■ **What is required**:
Each line that contains the word "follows" is to be copied from the records below.

(Recorded data)

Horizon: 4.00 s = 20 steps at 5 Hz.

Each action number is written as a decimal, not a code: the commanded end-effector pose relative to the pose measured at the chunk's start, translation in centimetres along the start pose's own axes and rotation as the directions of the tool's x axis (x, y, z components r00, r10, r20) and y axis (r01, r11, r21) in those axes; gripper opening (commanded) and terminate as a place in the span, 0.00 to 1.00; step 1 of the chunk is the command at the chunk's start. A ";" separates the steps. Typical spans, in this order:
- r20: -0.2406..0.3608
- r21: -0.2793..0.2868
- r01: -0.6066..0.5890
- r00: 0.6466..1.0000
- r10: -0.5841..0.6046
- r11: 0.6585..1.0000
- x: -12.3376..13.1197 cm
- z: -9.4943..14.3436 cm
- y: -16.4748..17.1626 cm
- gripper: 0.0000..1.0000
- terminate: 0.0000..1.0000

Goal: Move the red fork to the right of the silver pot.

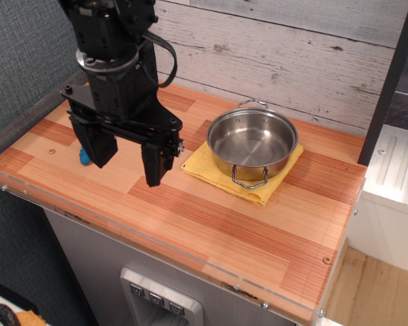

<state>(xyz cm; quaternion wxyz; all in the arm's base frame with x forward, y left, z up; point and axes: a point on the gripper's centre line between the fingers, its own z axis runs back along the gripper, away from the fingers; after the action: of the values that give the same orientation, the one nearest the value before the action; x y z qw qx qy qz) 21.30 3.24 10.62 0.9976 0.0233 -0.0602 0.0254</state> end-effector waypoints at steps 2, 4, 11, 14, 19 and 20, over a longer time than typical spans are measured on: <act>-0.016 0.016 -0.035 0.999 0.035 0.999 1.2 -0.5 2.4 1.00 0.00; 0.008 0.034 -0.171 0.985 0.171 0.985 4.5 -1.9 8.2 1.00 0.00; 0.043 0.041 -0.154 0.987 0.152 0.987 9.6 -10.3 13.8 1.00 0.00; 0.031 0.057 -0.179 0.984 0.177 0.982 9.0 -8.9 14.0 0.00 0.00; 0.143 0.077 -0.029 0.990 0.017 0.997 6.5 0.1 1.8 0.00 0.00; 0.148 0.052 0.021 0.989 -0.029 0.998 5.7 0.9 -2.1 0.00 0.00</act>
<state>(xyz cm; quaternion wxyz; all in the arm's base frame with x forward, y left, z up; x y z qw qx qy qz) 27.15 0.92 10.81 0.9925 0.0488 -0.1115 0.0106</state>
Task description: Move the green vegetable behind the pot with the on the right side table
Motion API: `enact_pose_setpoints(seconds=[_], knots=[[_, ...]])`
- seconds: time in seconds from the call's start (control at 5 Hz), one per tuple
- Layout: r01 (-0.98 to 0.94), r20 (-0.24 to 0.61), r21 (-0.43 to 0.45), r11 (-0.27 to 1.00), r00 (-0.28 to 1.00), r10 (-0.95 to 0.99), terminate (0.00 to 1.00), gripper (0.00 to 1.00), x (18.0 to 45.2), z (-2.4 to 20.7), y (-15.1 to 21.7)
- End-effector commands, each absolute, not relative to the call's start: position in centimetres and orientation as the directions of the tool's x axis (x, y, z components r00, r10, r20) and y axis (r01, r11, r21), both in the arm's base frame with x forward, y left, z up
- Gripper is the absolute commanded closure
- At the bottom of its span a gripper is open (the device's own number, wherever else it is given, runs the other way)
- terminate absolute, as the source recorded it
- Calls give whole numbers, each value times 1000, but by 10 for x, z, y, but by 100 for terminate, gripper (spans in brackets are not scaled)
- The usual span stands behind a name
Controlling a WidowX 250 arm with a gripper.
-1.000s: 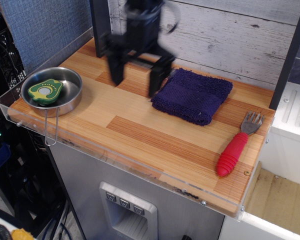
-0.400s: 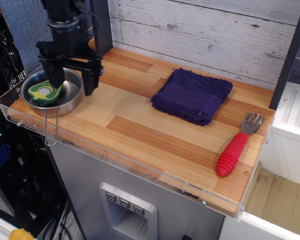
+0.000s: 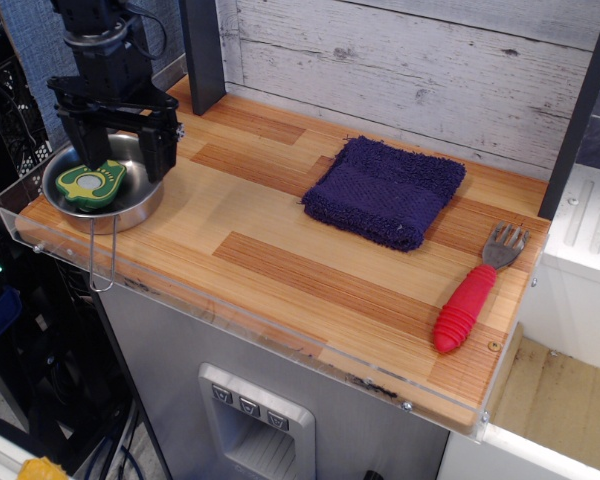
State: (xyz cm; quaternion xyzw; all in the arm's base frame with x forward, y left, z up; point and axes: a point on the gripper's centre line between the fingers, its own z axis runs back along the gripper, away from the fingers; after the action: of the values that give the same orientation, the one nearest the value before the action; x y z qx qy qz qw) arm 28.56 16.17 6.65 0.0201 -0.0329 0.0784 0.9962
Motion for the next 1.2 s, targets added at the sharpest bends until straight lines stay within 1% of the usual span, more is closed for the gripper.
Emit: enact_pose_setpoints(seconds=[0.0,0.4,1.0], knots=[[-167,84,76,983,983,161,0,0,290,73,187],[-191,42,104,976,981,188,0,0,293,61,208],[-168,-59,112,979,983,176,0,0,294,28,204]])
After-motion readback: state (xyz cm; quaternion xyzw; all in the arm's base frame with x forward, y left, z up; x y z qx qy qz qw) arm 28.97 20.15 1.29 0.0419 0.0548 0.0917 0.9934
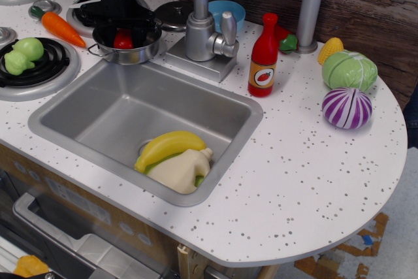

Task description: Take sushi out of pan

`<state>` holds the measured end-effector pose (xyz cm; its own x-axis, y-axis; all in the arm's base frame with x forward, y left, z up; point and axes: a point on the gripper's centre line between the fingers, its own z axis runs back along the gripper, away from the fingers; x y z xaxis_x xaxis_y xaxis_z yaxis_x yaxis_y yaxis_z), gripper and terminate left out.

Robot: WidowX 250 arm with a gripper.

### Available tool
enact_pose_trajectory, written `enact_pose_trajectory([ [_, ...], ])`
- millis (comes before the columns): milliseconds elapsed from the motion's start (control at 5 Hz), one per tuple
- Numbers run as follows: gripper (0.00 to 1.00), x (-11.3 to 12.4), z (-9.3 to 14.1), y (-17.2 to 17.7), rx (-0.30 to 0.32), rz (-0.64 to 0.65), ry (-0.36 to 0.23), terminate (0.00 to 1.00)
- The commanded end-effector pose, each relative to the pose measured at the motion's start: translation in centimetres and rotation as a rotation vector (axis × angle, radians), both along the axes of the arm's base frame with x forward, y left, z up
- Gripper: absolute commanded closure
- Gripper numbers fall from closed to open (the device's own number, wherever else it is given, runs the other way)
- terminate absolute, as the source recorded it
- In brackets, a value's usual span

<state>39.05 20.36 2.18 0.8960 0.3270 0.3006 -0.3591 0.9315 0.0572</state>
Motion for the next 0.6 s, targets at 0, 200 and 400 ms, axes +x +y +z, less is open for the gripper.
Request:
enact_pose_trajectory([
  [0,1.00,0.9,2.8,0.6,0.048,-0.011,-0.034,0.00],
  [200,1.00,0.2,5.6,0.8,0.105,-0.015,-0.001,0.00],
  [400,1.00,-1.1,8.4,0.8,0.158,0.001,0.028,0.00],
])
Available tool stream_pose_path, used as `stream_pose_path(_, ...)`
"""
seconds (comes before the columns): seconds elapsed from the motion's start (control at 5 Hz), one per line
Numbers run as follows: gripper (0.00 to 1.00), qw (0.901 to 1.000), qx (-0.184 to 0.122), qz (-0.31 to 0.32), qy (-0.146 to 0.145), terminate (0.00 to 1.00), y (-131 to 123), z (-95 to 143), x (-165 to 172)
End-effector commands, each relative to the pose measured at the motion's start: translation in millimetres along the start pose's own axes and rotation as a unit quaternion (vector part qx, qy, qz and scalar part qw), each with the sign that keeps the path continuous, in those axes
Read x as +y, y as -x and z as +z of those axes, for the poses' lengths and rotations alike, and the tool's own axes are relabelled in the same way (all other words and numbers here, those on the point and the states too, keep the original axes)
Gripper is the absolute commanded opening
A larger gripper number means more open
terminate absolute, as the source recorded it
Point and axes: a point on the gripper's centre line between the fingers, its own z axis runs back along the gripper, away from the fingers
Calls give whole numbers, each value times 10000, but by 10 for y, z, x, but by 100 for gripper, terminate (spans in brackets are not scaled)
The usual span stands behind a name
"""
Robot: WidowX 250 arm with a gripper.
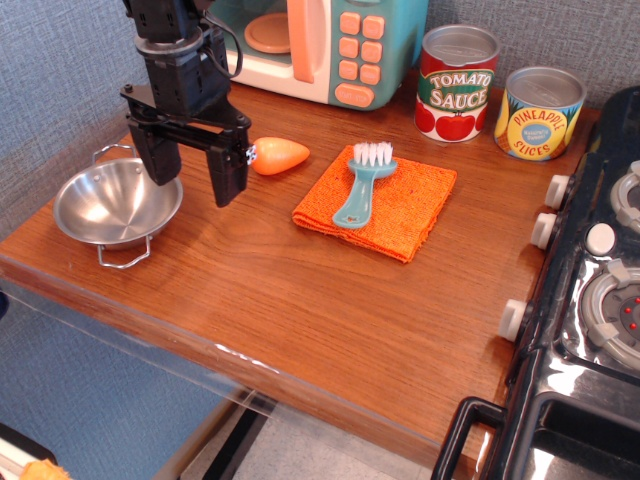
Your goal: Move the silver pot to the empty corner of the table.
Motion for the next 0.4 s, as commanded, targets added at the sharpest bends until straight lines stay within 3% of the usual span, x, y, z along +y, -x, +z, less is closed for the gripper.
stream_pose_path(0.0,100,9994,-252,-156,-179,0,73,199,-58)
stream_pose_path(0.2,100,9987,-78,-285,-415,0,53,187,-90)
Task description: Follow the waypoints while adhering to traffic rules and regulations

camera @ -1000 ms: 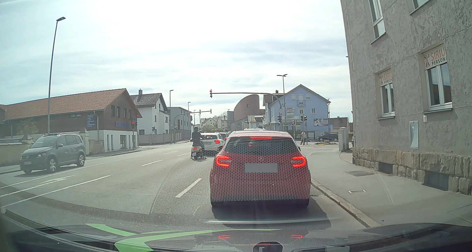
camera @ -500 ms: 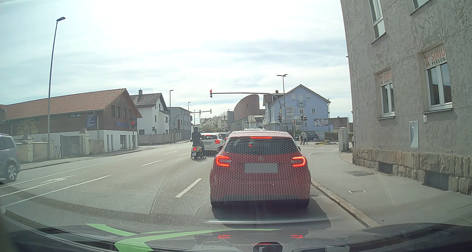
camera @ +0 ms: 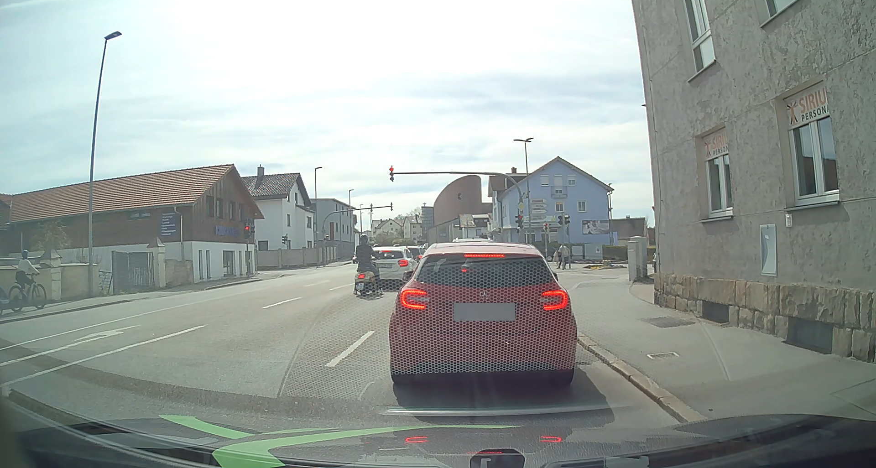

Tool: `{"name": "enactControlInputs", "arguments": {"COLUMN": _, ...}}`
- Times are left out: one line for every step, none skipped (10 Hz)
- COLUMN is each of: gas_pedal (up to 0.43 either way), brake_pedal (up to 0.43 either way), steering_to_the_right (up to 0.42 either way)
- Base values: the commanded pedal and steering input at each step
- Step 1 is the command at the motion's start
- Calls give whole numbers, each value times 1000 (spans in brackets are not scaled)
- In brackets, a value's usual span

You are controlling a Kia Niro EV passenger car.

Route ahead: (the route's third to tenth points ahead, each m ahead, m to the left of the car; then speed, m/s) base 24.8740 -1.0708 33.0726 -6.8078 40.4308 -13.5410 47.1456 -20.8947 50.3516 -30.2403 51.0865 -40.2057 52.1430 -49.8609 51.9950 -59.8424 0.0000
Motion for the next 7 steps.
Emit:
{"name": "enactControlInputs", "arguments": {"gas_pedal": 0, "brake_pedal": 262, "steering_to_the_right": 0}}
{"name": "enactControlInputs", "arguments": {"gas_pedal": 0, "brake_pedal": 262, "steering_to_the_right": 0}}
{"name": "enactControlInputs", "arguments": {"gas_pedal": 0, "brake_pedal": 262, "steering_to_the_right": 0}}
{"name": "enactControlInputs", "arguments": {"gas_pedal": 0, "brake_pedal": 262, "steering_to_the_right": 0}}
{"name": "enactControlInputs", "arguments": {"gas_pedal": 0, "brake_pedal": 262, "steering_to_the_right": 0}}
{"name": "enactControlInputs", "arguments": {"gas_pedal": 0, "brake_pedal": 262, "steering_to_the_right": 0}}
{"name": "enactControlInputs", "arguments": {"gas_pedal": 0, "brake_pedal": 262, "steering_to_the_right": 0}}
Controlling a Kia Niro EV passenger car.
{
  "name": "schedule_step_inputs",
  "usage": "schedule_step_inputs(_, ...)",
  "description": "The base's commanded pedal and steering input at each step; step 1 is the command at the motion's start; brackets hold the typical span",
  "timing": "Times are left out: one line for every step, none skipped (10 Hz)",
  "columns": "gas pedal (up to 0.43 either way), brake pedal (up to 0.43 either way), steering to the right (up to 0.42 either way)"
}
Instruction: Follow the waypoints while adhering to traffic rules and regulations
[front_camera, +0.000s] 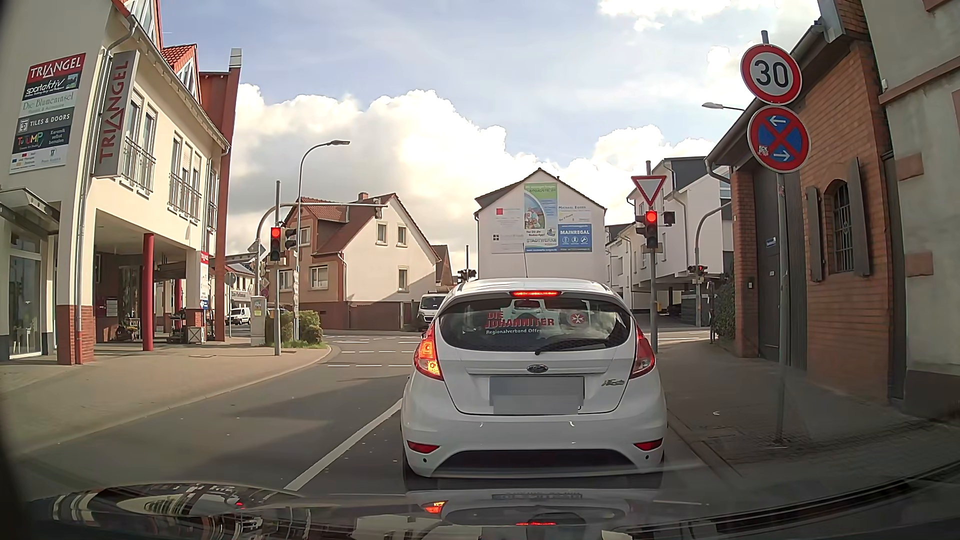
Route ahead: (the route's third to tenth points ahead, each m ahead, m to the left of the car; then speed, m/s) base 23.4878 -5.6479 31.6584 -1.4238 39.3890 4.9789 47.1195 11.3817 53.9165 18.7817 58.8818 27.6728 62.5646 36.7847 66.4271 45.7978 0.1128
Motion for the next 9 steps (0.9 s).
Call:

■ **Your solution**:
- Numbers run as follows: gripper (0.00 to 1.00), x (-11.3 to 12.4), z (-9.3 to 14.1), y (-17.2 to 17.7), rx (-0.30 to 0.32), rz (-0.64 to 0.65), ry (-0.36 to 0.23), terminate (0.00 to 1.00)
Numbers run as follows: gripper (0.00 to 1.00), qw (0.901 to 1.000), qx (-0.184 to 0.122), qz (-0.31 to 0.32), qy (-0.146 to 0.145), terminate (0.00 to 1.00), y (-131 to 123), z (-95 to 143), x (-165 to 172)

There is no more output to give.